What needs to be done: Look through the data below for the line with "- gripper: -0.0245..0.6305", and transcribe it exactly together with each line after it up to and including the line with "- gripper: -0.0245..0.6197". Give nothing else.

Stored items from a collection:

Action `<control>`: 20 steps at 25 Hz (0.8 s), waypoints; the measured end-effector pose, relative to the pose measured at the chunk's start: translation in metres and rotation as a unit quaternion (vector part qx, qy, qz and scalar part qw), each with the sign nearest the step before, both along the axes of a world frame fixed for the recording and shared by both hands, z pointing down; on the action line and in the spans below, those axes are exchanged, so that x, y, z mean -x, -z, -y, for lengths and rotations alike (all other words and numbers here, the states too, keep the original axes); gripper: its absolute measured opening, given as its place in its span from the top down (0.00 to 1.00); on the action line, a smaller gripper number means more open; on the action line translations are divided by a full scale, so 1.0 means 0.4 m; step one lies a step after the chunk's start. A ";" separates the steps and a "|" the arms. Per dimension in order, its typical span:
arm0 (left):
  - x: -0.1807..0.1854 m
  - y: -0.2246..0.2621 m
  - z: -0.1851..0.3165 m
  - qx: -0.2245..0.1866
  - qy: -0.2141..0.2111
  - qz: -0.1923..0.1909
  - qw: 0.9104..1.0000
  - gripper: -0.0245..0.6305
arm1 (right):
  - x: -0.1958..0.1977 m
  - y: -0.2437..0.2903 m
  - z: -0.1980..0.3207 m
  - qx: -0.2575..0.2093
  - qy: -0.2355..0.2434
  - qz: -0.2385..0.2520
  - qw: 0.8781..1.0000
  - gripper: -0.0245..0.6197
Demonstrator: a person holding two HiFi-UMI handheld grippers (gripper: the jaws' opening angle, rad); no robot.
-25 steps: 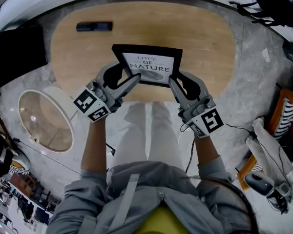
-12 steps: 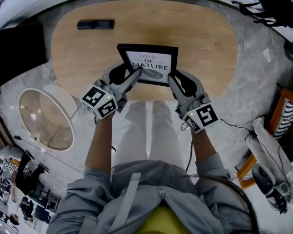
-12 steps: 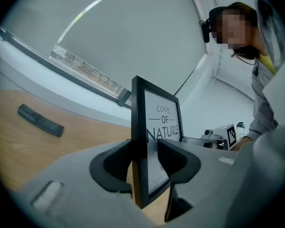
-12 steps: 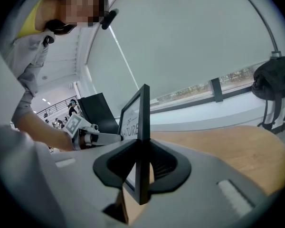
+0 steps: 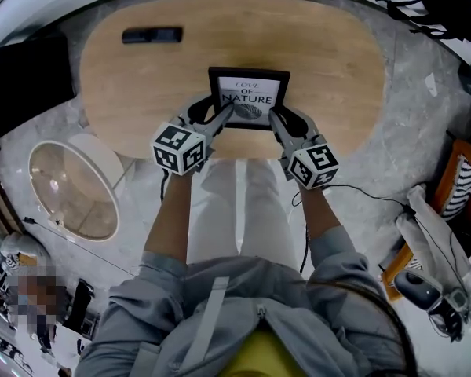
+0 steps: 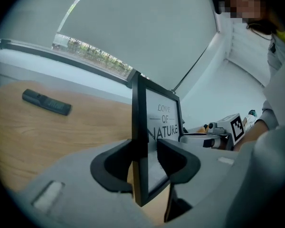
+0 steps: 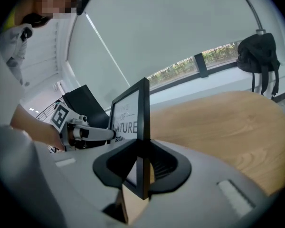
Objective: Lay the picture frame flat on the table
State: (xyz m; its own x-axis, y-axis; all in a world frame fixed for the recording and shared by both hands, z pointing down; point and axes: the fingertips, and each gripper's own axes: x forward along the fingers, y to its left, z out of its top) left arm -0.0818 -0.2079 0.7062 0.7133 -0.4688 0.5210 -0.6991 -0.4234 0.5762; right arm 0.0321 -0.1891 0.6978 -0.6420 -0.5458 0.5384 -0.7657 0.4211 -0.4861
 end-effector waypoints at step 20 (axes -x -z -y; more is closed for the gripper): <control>-0.016 -0.199 -0.031 0.093 0.010 0.019 0.995 0.70 | -0.017 -0.197 -0.021 0.108 -0.023 -0.037 0.993 0.83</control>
State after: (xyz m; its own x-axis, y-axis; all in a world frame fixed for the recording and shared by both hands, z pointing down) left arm -0.0755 -0.1954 0.7860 0.6836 -0.3754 0.6259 -0.7285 -0.2983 0.6168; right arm 0.0387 -0.1807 0.7765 -0.5740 -0.4407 0.6901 -0.8183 0.2775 -0.5034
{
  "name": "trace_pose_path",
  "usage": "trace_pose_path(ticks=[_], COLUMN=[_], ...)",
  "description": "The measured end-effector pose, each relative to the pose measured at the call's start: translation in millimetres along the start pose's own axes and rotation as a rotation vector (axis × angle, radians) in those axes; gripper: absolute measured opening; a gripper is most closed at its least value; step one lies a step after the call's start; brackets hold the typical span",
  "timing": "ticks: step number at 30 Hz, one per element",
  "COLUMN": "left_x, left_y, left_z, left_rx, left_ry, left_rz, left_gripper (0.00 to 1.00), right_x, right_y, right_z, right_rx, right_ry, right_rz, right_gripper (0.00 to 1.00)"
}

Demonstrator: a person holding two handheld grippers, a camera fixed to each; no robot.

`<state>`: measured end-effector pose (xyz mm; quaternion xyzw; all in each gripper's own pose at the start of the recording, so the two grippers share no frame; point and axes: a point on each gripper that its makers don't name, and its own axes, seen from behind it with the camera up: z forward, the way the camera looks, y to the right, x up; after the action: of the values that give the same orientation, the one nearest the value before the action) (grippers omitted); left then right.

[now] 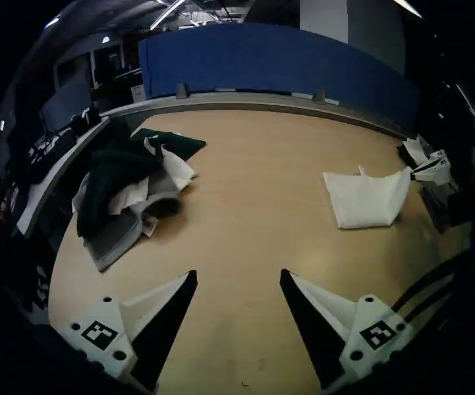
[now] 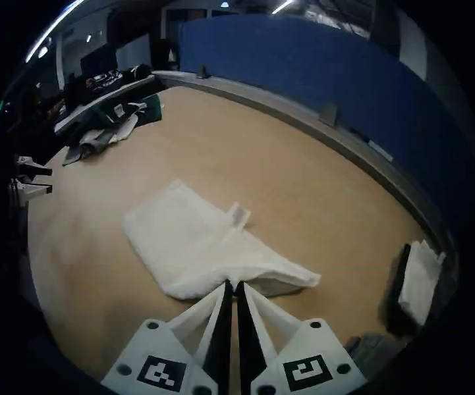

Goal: Fold towel

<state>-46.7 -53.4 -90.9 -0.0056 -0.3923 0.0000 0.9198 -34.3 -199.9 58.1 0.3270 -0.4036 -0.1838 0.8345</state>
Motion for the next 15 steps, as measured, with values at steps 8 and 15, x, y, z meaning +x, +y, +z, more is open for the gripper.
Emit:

Exercise answer:
  - gripper: -0.0245..0.6305
arm1 (right):
  - x: -0.1958..0.1977 m
  - y: -0.2437..0.2903 m
  - z: -0.1980..0.3207 m
  - qx: -0.2575..0.2093
  - qy: -0.2355..0.2434
  - qz: -0.2385..0.2520
  - qw: 0.8781..1.0000
  - gripper: -0.0245..0.6197

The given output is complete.